**What to work on**
Copy each line of the records that holds the string "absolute".

**Supplied entries**
....

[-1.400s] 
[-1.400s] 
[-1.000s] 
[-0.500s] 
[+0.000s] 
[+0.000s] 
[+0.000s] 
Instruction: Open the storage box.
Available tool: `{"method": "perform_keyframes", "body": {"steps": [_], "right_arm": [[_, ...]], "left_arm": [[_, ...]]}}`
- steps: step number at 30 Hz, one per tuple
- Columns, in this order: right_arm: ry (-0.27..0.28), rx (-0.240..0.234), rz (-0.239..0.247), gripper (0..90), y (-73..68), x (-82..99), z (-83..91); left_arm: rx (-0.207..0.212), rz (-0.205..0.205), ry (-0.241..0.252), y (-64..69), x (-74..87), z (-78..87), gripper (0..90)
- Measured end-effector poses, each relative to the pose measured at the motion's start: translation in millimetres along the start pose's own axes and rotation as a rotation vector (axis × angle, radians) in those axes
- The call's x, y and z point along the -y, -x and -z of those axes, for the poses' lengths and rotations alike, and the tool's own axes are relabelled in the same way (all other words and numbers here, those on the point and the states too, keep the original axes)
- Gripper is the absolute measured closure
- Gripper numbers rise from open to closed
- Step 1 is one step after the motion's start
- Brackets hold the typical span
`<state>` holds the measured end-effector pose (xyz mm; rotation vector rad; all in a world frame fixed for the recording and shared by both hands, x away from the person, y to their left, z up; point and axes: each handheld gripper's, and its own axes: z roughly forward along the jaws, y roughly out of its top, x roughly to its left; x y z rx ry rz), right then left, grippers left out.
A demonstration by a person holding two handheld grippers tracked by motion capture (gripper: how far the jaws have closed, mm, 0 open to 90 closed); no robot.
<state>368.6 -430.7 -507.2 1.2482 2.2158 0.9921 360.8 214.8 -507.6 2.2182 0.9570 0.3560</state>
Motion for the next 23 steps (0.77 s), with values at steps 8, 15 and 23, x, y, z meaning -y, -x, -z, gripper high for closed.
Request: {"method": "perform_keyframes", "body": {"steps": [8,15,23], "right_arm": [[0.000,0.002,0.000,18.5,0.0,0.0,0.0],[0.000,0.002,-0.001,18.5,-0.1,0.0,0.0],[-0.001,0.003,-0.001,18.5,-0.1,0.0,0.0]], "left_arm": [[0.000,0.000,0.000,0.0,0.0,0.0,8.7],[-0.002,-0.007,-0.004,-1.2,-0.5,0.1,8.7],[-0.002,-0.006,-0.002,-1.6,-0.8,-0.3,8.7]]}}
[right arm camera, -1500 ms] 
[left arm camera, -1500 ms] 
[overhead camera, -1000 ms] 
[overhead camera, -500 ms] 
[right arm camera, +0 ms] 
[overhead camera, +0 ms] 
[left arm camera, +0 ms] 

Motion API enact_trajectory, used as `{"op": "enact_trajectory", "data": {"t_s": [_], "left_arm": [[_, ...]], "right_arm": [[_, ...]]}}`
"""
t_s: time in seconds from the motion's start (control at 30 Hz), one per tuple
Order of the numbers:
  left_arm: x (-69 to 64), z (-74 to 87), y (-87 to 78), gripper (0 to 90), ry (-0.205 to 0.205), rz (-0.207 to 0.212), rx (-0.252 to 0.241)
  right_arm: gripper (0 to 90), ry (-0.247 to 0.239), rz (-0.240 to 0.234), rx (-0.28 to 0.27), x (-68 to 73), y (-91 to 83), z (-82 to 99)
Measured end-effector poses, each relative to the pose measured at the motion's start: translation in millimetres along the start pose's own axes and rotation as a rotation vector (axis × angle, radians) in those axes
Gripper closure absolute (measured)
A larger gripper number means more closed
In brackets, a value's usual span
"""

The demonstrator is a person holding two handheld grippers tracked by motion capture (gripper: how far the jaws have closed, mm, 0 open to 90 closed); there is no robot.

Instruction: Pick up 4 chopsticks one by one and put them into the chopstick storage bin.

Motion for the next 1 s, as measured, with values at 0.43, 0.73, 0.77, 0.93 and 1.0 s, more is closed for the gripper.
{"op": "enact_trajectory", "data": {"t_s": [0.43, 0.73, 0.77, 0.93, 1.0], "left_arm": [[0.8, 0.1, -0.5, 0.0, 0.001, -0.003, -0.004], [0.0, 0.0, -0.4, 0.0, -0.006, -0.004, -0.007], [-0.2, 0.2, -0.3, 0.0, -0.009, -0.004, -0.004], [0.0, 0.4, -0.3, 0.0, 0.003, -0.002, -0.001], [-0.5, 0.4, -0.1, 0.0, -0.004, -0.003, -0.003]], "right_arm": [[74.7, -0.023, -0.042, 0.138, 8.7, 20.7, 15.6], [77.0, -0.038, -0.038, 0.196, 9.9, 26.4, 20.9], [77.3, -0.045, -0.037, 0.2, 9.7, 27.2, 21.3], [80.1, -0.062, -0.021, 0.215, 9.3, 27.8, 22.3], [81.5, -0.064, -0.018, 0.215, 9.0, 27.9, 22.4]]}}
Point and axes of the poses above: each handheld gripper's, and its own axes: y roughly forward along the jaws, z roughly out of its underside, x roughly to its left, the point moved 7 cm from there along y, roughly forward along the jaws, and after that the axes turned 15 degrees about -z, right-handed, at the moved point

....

**Answer space**
- Gripper is the absolute measured closure
Gripper closure absolute (measured)

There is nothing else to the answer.